Required action: Please repeat only the stretch of records running from the first line through the line that contains "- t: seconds".
Extracted entries START
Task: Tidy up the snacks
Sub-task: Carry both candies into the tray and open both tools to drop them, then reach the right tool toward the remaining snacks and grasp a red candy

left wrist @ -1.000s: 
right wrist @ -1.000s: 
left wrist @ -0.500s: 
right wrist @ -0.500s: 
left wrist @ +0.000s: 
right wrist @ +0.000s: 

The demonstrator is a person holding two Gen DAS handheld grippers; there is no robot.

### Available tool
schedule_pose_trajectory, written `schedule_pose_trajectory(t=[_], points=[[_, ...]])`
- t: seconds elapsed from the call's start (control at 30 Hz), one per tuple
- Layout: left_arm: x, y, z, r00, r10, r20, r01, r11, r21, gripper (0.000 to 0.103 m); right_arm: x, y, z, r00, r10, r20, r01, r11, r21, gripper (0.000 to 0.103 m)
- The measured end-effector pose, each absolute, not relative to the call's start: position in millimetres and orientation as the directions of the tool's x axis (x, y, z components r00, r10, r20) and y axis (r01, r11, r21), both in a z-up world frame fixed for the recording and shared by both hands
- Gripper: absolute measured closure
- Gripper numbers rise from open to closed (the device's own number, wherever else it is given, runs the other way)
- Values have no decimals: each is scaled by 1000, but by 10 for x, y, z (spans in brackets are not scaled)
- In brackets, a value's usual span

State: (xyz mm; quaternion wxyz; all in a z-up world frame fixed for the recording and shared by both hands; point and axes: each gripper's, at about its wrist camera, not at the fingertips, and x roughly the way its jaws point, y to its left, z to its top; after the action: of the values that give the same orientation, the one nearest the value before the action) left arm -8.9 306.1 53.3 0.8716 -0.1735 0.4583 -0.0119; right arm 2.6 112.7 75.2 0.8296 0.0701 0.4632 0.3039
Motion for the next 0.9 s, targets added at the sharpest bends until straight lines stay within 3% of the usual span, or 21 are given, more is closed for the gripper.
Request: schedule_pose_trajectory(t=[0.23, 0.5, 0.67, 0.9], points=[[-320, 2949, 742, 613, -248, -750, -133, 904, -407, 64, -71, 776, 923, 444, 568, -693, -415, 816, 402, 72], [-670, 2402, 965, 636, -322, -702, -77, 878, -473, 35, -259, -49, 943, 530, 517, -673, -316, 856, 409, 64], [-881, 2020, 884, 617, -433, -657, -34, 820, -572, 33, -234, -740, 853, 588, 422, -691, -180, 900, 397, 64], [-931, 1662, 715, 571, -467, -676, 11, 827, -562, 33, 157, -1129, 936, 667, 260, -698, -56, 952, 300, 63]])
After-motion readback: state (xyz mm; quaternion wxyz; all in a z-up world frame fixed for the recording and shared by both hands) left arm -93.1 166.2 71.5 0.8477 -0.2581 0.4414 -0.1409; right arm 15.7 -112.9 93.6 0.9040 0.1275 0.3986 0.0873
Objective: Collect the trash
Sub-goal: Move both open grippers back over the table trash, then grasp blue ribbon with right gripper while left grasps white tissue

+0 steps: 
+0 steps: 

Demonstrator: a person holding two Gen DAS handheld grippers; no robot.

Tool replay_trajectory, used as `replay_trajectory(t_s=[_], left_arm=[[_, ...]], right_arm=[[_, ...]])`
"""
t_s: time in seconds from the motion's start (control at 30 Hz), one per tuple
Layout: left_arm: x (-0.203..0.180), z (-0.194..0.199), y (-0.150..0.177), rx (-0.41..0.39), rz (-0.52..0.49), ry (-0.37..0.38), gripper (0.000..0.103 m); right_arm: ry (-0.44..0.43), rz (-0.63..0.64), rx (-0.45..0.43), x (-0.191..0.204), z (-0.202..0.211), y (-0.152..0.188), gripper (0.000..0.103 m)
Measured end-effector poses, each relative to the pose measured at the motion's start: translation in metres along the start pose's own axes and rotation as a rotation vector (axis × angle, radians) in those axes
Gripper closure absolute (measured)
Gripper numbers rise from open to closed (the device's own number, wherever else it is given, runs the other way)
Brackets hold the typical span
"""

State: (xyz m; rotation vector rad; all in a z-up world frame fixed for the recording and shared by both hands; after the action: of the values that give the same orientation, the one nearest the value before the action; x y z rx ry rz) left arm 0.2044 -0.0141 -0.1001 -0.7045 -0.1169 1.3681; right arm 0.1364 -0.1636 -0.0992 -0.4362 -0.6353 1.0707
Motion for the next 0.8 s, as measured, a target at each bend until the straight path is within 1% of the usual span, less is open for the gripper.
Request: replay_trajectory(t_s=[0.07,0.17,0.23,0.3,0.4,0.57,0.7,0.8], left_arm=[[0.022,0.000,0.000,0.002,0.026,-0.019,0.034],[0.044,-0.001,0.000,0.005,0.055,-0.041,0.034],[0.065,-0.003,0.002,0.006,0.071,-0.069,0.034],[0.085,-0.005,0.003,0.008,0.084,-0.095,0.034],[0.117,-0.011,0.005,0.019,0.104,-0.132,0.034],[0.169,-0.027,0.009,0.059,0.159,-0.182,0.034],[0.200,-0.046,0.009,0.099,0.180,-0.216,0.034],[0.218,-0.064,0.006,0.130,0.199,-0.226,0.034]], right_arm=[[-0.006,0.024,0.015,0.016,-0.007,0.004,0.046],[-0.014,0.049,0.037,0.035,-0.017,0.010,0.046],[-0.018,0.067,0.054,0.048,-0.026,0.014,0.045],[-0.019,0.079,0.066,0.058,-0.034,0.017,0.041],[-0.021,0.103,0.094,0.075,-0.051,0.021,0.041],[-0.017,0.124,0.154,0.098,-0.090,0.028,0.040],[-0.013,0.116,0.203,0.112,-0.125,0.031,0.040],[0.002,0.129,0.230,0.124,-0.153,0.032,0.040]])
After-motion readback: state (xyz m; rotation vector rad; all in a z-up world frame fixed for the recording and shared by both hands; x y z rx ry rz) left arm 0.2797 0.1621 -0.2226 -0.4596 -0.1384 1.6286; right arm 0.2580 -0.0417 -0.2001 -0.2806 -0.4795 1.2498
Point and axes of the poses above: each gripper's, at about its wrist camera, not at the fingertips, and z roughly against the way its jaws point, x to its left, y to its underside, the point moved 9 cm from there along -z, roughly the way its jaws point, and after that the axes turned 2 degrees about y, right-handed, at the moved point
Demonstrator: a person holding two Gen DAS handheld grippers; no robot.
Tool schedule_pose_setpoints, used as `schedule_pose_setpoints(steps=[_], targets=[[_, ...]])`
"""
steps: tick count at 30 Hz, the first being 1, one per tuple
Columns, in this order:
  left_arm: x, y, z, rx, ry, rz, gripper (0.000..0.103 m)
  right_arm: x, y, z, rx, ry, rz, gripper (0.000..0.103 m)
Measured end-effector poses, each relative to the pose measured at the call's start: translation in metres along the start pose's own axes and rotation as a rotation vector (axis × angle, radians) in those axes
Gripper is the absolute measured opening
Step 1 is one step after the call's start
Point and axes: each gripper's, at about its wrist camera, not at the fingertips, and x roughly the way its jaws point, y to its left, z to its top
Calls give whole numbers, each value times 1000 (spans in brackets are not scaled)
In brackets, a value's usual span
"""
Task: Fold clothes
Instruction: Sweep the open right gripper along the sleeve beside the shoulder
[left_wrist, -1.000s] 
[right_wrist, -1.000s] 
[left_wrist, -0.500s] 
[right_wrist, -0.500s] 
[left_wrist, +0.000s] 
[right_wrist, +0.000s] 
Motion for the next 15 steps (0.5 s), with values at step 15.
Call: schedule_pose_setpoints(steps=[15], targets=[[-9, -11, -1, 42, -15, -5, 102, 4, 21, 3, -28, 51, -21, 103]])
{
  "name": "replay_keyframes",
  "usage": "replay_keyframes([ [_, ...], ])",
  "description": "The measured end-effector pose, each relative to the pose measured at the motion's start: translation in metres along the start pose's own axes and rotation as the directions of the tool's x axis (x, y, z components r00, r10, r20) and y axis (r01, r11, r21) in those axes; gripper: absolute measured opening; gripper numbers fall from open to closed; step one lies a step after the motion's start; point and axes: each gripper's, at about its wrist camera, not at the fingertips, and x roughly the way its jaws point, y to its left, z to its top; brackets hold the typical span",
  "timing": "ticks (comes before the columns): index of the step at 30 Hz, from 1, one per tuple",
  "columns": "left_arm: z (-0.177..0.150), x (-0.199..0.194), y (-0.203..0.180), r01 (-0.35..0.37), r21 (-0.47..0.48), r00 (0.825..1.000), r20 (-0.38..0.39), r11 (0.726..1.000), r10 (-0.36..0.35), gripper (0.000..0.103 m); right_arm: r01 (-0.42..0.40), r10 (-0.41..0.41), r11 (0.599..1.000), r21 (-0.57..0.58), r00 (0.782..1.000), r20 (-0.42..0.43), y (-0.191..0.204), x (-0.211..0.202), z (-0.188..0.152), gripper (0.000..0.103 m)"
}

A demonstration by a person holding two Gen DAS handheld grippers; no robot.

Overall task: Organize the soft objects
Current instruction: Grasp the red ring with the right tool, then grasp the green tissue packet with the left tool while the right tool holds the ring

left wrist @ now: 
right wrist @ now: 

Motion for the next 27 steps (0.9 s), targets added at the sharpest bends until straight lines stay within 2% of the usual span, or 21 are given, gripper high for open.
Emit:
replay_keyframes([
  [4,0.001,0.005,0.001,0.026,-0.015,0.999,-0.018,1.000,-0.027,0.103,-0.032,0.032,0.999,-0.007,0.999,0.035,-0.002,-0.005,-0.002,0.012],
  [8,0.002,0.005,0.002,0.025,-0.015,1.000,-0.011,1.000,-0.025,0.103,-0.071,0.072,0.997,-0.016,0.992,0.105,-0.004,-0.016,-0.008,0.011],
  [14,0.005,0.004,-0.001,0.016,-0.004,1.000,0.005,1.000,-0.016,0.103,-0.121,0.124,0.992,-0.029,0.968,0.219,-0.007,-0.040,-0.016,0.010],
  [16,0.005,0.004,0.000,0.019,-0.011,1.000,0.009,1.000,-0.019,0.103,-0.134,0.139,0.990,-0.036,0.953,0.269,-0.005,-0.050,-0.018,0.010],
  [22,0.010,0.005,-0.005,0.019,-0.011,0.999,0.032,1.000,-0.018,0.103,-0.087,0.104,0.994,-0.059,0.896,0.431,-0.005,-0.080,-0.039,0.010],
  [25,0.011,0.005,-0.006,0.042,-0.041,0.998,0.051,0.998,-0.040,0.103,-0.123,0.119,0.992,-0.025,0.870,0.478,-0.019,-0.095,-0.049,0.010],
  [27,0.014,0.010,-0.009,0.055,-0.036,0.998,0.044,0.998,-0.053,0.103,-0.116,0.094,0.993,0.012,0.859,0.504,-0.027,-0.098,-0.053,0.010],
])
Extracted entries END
Response below:
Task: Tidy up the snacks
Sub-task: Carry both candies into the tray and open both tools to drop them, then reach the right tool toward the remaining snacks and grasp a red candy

left wrist @ -1.000s: 
right wrist @ -1.000s: 
left wrist @ -0.500s: 
right wrist @ -0.500s: 
left wrist @ +0.000s: 
right wrist @ +0.000s: 

The demonstrator is a person holding two Gen DAS handheld grippers; there is no robot.

### Available tool
schedule_pose_trajectory, written `schedule_pose_trajectory(t=[_], points=[[_, ...]])`
- t: seconds elapsed from the call's start (control at 30 Hz), one per tuple

Nothing else belongs in this answer.